Look in the data below for the line that contains "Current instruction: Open". Copy that line and the remaining lines exactly.

>>>>>

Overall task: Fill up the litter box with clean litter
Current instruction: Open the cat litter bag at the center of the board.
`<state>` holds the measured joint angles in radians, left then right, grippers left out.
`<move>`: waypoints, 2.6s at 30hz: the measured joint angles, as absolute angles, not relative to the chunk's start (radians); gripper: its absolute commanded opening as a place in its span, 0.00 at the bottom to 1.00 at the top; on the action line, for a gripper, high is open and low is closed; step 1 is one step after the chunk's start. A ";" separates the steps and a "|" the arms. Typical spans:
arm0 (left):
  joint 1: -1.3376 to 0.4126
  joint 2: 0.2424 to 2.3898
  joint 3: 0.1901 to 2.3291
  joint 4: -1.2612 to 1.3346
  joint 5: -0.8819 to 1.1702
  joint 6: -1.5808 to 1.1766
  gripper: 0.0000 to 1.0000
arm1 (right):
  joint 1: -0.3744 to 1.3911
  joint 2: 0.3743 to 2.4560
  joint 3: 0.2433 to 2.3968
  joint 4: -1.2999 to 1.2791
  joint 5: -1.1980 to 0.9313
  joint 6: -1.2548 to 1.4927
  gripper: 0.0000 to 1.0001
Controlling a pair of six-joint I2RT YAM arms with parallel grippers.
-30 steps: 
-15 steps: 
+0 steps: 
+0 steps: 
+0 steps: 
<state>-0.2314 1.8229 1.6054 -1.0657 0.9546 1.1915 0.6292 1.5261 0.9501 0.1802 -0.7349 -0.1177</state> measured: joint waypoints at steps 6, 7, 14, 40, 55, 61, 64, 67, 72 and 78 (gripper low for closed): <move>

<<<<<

> OUTPUT OF THE EXERCISE:
Current instruction: Open the cat litter bag at the center of the board.
`<state>` holds the measured joint angles in radians, left then right, grippers left out.
`<move>`: waypoints, 2.6s at 30hz: the measured joint angles, as absolute angles, not relative to the chunk's start (radians); gripper: its absolute commanded opening as a place in its span, 0.00 at the bottom to 1.00 at the top; on the action line, for a gripper, high is open and low is closed; step 1 is one step after the chunk's start. A ";" separates the steps and a "|" the arms. Typical spans:
arm0 (left):
  joint 1: -1.3376 to 0.4126
  joint 2: 0.2424 to 2.3898
  joint 3: 0.1901 to 2.3291
  joint 4: -1.2612 to 1.3346
  joint 5: -0.8819 to 1.1702
  joint 6: -1.5808 to 1.1766
  gripper: 0.0000 to 1.0000
arm1 (right):
  joint 1: -0.3744 to 1.3911
  joint 2: 0.3743 to 2.4560
  joint 3: 0.2433 to 2.3968
  joint 4: -1.2999 to 1.2791
  joint 5: -1.1980 to 0.9313
  joint 6: -1.2548 to 1.4927
  gripper: 0.0000 to 1.0001
Controlling a pair of six-joint I2RT YAM arms with parallel grippers.
-30 steps: 
-15 steps: 
+0 steps: 
+0 steps: 
+0 steps: 
<state>-0.2314 1.8229 1.6054 -1.0657 0.9546 1.1915 0.6292 1.5261 0.9501 0.1802 -0.7349 -0.1177</state> measured: joint waypoints at steps 6, 7, 14, 40, 55, 61, 64, 67, 72 and 78 (gripper low for closed): <move>

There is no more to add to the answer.